Author: Anne Newlands

Born into a large French-Canadian family in 1926, Mariette Rousseau embraced her passion for creative expression through wool and weaving at an early age. She studied art and weaving at l'École des beaux-arts in Quebec City and then worked at the California studio of ground-breaking American textile designer Dorothy Liebes. Back in Canada after an art-inspired trip to Europe, she and her husband, artist and ceramist Claude Vermette, joined the growing movement of young French-Canadian artists in their embrace of abstraction and new forms of art and their rejection of the conservatism of Maurice Duplessis' mid-century Quebec.

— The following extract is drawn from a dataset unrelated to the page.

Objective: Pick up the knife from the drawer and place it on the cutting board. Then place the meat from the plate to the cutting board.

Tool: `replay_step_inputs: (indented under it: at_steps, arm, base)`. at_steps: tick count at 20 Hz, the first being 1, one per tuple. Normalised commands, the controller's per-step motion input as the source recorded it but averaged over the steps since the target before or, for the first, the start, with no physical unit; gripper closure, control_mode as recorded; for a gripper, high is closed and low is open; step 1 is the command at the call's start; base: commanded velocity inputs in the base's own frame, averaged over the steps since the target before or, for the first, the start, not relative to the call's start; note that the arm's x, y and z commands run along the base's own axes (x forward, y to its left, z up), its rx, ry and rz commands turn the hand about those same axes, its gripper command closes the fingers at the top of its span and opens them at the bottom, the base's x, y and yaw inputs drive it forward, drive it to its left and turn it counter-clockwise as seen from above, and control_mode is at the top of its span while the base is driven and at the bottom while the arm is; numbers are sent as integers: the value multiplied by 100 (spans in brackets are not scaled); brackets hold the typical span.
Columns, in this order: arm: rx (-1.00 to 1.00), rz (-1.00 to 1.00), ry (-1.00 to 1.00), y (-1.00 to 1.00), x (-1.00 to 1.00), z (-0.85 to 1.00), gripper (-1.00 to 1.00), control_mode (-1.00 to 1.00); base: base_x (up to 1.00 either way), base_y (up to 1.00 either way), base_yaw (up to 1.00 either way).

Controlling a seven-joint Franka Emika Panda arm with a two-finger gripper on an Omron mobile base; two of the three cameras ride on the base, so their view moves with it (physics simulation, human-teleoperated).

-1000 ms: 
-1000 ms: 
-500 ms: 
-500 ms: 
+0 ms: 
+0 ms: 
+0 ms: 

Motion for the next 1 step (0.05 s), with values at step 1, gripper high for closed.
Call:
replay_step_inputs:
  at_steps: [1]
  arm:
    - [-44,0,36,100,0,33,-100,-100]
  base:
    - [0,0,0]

By the early 1960s, Rousseau-Vermette had forged collaborations with fellow artists, designers and architects with like ideas about public art. Over the next 40 years, she scaled the heights of her profession, weaving hundreds of radiant large-scale tapestries that complemented the cool interiors of modern architecture. She exhibited across Canada and internationally and attracted prestigious commissions from the private and public sectors, including commissions for theater curtains at the National Arts Centre, Ottawa and the Kennedy Center in Washington, DC. Yet three years after Rousseau-Vermette's death in 2006, Newlands discovered there wasn't a single book that told her story as a pioneer of modernist tapestry and one of Canada's most prolific and influential artist-weavers.

For Newlands, writing a book about Rousseau-Vermette became an abiding passion. Through access to this artist-weaver's archive, wide-ranging research and interviews with family, colleagues and friends, the author has created a vivid introduction to a remarkable, innovative artist who paved the way for the generation of Canadian textile artists that followed.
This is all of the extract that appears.